**What to do**
If a line below contains the word "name", count it. Please give the total and nothing else.

:: Data for processing

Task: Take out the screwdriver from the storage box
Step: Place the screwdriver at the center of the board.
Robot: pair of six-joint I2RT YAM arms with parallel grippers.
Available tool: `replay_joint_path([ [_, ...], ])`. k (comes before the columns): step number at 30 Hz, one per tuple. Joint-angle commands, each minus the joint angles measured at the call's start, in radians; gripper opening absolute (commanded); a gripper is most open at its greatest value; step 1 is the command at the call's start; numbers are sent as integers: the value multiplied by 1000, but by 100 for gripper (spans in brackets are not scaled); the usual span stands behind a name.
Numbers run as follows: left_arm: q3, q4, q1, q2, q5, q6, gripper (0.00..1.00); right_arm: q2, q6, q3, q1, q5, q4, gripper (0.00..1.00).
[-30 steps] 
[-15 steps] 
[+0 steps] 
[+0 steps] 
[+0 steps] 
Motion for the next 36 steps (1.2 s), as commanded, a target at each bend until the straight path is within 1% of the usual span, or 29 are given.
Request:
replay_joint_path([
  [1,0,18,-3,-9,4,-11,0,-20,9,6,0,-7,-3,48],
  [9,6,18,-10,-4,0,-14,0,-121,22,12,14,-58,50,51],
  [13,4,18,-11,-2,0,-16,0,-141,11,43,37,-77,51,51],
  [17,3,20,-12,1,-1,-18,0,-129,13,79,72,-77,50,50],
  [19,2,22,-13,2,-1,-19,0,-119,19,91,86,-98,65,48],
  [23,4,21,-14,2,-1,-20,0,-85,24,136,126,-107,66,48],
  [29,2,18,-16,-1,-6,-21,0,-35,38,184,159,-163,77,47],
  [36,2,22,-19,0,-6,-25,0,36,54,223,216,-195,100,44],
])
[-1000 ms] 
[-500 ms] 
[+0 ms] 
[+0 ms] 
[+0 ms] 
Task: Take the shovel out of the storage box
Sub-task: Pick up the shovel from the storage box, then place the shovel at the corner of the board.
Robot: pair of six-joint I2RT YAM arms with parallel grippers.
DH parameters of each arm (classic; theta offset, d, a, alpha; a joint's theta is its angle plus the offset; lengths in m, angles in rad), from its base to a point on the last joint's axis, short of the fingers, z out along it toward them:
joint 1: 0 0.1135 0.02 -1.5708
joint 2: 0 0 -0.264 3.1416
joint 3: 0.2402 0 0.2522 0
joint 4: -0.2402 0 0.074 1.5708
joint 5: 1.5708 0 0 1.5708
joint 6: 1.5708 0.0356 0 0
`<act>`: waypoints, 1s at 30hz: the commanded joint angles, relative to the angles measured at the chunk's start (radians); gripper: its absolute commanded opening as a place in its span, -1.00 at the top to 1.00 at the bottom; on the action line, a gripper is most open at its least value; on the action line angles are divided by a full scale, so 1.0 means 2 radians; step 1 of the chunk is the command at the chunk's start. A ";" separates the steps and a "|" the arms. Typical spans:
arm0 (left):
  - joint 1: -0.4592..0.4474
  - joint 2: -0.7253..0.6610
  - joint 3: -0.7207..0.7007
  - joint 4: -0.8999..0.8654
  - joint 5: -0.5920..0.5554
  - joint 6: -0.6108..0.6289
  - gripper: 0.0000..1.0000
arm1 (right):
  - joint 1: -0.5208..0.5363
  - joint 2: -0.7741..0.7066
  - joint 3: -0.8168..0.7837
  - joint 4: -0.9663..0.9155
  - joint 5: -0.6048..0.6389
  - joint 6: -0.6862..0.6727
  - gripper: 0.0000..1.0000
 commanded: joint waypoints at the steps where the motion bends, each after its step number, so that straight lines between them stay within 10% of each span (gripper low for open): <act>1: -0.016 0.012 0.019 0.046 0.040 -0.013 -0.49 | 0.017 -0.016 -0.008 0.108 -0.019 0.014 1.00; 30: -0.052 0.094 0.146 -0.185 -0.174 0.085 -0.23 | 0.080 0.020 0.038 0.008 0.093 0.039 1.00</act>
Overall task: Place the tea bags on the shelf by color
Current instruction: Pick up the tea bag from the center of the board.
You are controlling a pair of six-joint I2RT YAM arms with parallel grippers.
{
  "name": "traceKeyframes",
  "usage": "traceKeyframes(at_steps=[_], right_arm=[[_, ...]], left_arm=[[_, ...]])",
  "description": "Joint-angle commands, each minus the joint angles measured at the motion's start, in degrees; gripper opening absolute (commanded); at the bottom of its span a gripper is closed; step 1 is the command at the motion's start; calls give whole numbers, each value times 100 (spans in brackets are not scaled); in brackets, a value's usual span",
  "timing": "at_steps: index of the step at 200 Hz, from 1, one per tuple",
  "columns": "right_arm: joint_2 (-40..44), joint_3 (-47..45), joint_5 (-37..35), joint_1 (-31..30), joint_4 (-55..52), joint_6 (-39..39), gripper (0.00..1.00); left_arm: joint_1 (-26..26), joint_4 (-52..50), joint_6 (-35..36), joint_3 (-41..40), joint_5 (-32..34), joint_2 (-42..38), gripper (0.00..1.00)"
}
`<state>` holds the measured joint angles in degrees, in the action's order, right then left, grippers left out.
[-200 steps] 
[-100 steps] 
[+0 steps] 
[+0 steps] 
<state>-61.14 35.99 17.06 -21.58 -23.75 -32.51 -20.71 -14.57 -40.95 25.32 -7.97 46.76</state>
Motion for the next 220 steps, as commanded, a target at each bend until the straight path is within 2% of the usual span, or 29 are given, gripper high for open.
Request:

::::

**Response to this task**
2